O superintendente jurídico da Unimed no Brasil, José Cláudio Ribeiro Oliveira, falou sobre o aumento dos gastos das prestadoras de plano de saúde, em especial fruto do aumento da frequência de consultas pelos beneficiários. Ele ressaltou que o Código de Defesa do Consumidor estabeleceu a harmonização do interesse dos agentes da relação de consumo, pautado na boa-fé e no equilíbrio dessa relação, devendo haver mais responsabilidade entre os atores envolvidos no sistema de saúde suplementar.
Por fim, a diretora de fiscalização da ANS, Simone Freire, declarou que a sustentabilidade do sistema de saúde suplementar depende de fatores como a garantia da autonomia técnica da agência e de uma melhor qualidade de serviço e de relacionamento entre os clientes e as prestadoras de planos de saúde.
Porvir delicado
A mesa de encerramento do evento foi presidida pelo ministro Antonio Carlos Ferreira e composta pelo ministro Paulo de Tarso Sanseverino, por Maria Stella Gregori, Mário César Scheffer e Arnaldo Hossepian Junior.
Mário César Scheffer, professor do Departamento de Medicina Preventiva da Faculdade de Medicina da Universidade de São Paulo (FMUSP), trouxe dados relevantes em relação ao aumento das demandas judiciais envolvendo o tema protocoladas no Tribunal de Justiça de São Paulo (TJSP), que de janeiro a setembro deste ano recebeu mais de 24 mil processos sobre o assunto. “Aqui no STJ, somente no ano de 2018, foram julgados cerca de 9 mil processos referentes ao tema”, exemplificou.
Ele destacou que vivemos em um cenário em que há aumento de demandas judiciais e redução da quantidade de clientes de plano de saúde. “A população está insatisfeita com os serviços prestados atualmente, por isso é importante que o Judiciário e os agentes responsáveis pela regulação do setor estejam atentos a eventuais abusos nesse tipo de contratos”, afirmou o professor.
Maria Stella Gregori, advogada e diretora do Instituto Brasileiro de Política e Direito do Consumidor (Brasilcon), indicou aspectos que devem estar presentes na saúde suplementar.
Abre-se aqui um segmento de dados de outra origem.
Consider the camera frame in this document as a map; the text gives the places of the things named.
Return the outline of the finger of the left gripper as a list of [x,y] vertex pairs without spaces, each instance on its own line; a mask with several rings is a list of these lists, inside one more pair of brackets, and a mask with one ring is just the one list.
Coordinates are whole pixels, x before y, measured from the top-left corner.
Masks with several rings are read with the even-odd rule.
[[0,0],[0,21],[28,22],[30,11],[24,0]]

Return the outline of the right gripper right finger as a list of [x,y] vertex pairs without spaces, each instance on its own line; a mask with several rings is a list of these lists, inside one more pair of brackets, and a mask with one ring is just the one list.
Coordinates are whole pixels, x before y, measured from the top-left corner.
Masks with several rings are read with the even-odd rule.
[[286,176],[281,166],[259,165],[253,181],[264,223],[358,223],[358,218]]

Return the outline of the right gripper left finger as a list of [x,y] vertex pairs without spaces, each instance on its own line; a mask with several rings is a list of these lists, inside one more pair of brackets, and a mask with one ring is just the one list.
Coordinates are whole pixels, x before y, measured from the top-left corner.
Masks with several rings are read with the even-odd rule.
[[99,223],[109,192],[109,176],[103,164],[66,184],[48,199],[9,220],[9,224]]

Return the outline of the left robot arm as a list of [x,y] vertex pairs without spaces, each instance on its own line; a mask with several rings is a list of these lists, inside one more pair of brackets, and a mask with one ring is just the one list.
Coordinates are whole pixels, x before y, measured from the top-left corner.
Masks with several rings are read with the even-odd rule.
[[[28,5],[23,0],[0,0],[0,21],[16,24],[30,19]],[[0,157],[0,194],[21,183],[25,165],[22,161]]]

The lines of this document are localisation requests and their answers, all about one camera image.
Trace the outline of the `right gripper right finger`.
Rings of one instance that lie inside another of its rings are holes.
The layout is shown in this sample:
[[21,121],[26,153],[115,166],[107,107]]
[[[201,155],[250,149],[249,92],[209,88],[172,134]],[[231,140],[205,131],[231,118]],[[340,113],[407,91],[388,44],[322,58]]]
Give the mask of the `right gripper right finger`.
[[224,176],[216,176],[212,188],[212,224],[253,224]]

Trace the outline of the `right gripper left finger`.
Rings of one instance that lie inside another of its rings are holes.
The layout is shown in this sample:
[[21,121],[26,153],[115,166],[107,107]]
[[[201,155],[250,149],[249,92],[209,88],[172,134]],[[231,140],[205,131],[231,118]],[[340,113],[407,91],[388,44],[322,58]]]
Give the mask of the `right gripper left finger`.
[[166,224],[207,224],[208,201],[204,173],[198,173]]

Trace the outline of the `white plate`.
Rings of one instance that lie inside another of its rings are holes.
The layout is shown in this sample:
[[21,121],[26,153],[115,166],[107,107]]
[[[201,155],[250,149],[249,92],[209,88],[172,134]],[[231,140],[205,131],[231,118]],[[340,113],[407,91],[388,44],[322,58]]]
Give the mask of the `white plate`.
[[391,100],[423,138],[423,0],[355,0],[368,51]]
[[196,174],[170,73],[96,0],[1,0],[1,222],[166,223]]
Para ela, o futuro dessa forma de prestação de serviços de saúde depende da observância de alguns parâmetros, além de uma visão de que “o consumidor da saúde suplementar seja considerado pelo fornecedor um parceiro, um aliado, e jamais ser tratado com indiferença ou como um inimigo”.
Segundo ela, as situações que envolvem o tema devem ser vistas com um olhar mais humano, em que haja um diálogo aberto entre todos os atores envolvidos, com atenção a fatores éticos, de transparência das informações, boa-fé objetiva e legalidade.
“O diálogo é a principal ferramenta para a construção de práticas jurídicas e sociais adequadas, ele é a base de sustentação para o fortalecimento da democracia. Devemos deixar de ser conflituosos para ser mais cordiais uns com os outros. Dessa forma, o futuro da saúde suplementar está nas mãos de cada um de nós”, alertou Maria Stella.
Os encarregados do encerramento do evento foram o ministro Paulo de Tarso Sanseverino e Arnaldo Hossepian Júnior, conselheiro do Conselho Nacional de Justiça (CNJ). Arnaldo destacou que as críticas levantadas pelos palestrantes foram muito construtivas. Já o ministro Sanseverino elogiou o nível dos debates. “Tivemos quase uma audiência pública hoje”, celebrou.